*** DATA PROVIDED Section Begins ***

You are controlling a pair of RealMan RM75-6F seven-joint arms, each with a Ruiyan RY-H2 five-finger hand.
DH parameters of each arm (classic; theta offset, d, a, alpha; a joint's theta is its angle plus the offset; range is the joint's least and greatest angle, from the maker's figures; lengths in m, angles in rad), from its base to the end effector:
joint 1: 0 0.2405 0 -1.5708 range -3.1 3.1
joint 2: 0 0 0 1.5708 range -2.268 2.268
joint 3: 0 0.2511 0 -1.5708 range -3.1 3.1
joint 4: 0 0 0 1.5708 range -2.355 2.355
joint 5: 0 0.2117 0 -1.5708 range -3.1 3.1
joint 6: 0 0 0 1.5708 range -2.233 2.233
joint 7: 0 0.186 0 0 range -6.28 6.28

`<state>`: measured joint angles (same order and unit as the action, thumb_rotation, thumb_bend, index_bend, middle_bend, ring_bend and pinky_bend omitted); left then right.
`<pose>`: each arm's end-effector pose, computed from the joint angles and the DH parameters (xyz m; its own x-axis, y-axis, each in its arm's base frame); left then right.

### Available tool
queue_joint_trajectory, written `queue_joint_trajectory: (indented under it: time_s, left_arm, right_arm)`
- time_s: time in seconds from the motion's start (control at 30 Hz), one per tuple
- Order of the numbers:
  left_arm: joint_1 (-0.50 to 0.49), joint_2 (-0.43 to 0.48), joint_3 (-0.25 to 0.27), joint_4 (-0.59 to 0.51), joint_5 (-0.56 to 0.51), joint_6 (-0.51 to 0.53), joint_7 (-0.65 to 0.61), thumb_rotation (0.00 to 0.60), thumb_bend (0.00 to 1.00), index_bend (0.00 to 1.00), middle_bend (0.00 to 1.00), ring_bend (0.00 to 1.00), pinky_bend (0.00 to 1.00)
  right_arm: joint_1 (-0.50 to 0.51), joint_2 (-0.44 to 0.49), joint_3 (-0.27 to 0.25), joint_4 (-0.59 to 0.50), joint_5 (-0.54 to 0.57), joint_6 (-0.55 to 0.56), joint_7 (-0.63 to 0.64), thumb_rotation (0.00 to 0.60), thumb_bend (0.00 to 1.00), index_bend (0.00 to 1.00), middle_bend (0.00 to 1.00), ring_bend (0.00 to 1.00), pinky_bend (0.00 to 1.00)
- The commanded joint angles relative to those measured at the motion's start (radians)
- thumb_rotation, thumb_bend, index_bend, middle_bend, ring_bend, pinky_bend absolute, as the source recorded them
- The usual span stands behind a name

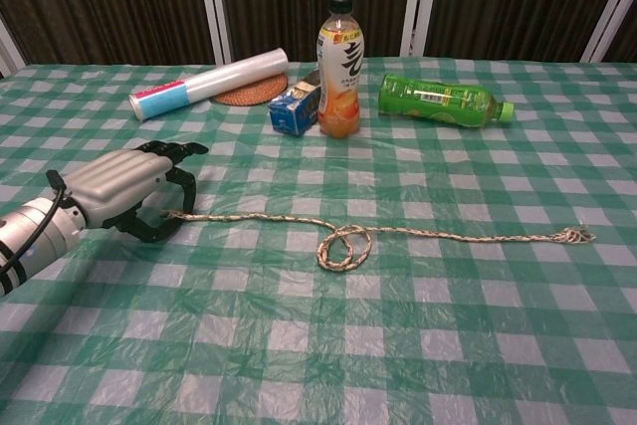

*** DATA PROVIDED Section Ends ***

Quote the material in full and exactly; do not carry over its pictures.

__OUTPUT OF THE EXERCISE__:
You are controlling a pair of RealMan RM75-6F seven-joint arms, each with a Ruiyan RY-H2 five-finger hand.
DH parameters of each arm (classic; theta offset, d, a, alpha; a joint's theta is its angle plus the offset; range is the joint's least and greatest angle, from the maker's figures; lengths in m, angles in rad), from its base to the end effector:
joint 1: 0 0.2405 0 -1.5708 range -3.1 3.1
joint 2: 0 0 0 1.5708 range -2.268 2.268
joint 3: 0 0.2511 0 -1.5708 range -3.1 3.1
joint 4: 0 0 0 1.5708 range -2.355 2.355
joint 5: 0 0.2117 0 -1.5708 range -3.1 3.1
joint 6: 0 0 0 1.5708 range -2.233 2.233
joint 7: 0 0.186 0 0 range -6.28 6.28

`<state>`: measured joint angles (same order and unit as the action, thumb_rotation, thumb_bend, index_bend, middle_bend, ring_bend and pinky_bend omitted); left then right.
`<pose>`: each arm's end-effector pose, computed from the joint angles and the DH parameters (xyz m; its own x-axis, y-axis, each in its arm's base frame); left then right.

### Available tool
queue_joint_trajectory, written `queue_joint_trajectory: (indented under it: time_s, left_arm, right_arm)`
- time_s: time in seconds from the motion's start (control at 30 Hz), one per tuple
- Order of the numbers:
  left_arm: joint_1 (-0.50 to 0.49), joint_2 (-0.43 to 0.48), joint_3 (-0.25 to 0.27), joint_4 (-0.59 to 0.51), joint_5 (-0.56 to 0.51), joint_6 (-0.51 to 0.53), joint_7 (-0.65 to 0.61), thumb_rotation (0.00 to 0.60), thumb_bend (0.00 to 1.00), index_bend (0.00 to 1.00), middle_bend (0.00 to 1.00), ring_bend (0.00 to 1.00), pinky_bend (0.00 to 1.00)
  right_arm: joint_1 (-0.50 to 0.51), joint_2 (-0.44 to 0.49), joint_3 (-0.27 to 0.25), joint_4 (-0.59 to 0.50), joint_5 (-0.54 to 0.57), joint_6 (-0.55 to 0.56), joint_7 (-0.63 to 0.64), thumb_rotation (0.00 to 0.60), thumb_bend (0.00 to 1.00), index_bend (0.00 to 1.00), middle_bend (0.00 to 1.00), ring_bend (0.00 to 1.00), pinky_bend (0.00 to 1.00)
- The commanded joint angles relative to those measured at the motion's start (radians)
- thumb_rotation, thumb_bend, index_bend, middle_bend, ring_bend, pinky_bend absolute, as the source recorded them
- The usual span stands behind a name

No further answer will be given.